Things I learned: The calf pain eventually comes on like contractions. It would get very hard for a bit, then start to let go, then start to gear up again, peak, let go. I could feel heat in my calves. I was also very focused on that pain sensation.
Third run (today):
I've been doing some reading on running for beginners and one of the most important things I learned is that when I'm getting ready to go run, my inner dialogue is "How am I going to manage the pain? The terrible, crippling pain? It's so hard, this is so hard, maybe too hard, what if I can't run the whole thing?" I start negotiating in advance that I am going to fail and how to justify that it's okay. LOL!
Today I started out by envisioning my calf muscles long and loose. They are soft and ready to be stretched and worked. They are full of energy that is built up and needed elsewhere, so I imagined that extra energy moving down into the earth and up toward my belly. (Thank you for that visualization, Jean!) I also brought my iphone and as I started the walk I started fooling around with my running play list.
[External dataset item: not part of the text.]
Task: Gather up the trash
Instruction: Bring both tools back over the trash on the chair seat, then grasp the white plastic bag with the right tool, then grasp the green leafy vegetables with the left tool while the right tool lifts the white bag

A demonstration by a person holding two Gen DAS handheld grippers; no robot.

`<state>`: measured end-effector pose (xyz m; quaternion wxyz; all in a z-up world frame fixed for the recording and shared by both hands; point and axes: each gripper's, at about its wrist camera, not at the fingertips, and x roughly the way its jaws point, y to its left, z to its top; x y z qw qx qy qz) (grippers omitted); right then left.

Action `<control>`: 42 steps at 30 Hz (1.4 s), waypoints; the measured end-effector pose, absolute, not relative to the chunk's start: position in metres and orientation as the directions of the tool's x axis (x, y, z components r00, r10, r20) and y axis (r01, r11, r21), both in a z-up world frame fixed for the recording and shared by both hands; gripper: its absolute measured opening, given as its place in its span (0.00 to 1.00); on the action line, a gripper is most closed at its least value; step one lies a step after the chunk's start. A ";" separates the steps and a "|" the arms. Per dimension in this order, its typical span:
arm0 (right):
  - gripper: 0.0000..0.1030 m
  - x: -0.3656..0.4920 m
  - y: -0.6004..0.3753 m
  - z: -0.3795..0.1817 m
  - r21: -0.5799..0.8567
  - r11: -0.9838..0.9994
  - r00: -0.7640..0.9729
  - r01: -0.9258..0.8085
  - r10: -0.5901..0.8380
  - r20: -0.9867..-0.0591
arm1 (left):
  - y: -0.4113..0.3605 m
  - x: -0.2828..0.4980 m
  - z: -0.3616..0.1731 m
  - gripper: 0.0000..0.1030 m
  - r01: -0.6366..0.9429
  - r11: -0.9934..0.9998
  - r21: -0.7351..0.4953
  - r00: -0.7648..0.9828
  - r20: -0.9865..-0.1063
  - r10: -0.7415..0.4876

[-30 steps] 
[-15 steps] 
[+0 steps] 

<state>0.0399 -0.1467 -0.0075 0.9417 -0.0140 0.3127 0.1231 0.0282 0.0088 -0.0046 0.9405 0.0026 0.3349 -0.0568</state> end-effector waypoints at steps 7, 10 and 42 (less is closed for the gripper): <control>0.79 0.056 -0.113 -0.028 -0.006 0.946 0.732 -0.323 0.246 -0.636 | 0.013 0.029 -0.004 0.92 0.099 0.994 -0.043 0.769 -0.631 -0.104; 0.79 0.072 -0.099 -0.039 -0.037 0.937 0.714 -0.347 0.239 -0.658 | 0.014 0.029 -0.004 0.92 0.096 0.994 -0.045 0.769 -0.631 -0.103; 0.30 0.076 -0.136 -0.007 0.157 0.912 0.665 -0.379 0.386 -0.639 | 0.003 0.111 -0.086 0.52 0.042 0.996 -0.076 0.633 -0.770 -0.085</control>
I noticed that my legs felt stretched and achy in a good way, not in a crippling way. I put my phone in my pocket and as soon as I no longer had that nice distraction my brain started taking stock of all that was hurting and uncomfortable and the "Ohmygod I can't do this" dialogue started- right away. I took my phone back out and messed around with the timing and whatnot for a while and it got me able to actually do my first run. Since I doubled my time on my first run when I ran my second, I opted to just pick a place in between them (1 minute). That was a good time for me and I think I can easily add the 15 seconds next time I run. I think once I can run for 3 minutes I'll start reducing my walking times.
I was in pretty good spirits for this run. I noticed as I started the warm up walk that my calves felt much more relaxed and 'warm' than the two previous runs. Those runs, we got up in the morning and ran first thing. Today, we ran at night. I tend to think a day of using the muscles helps to warm them up a bit for a run a little better than going straight after a night of sleep.
Times: Ran for 1minute seconds 2x and walked hte entire rest of the time. Ended up feeling really good, energized and proud that I finished, even if I didn't do the three runs.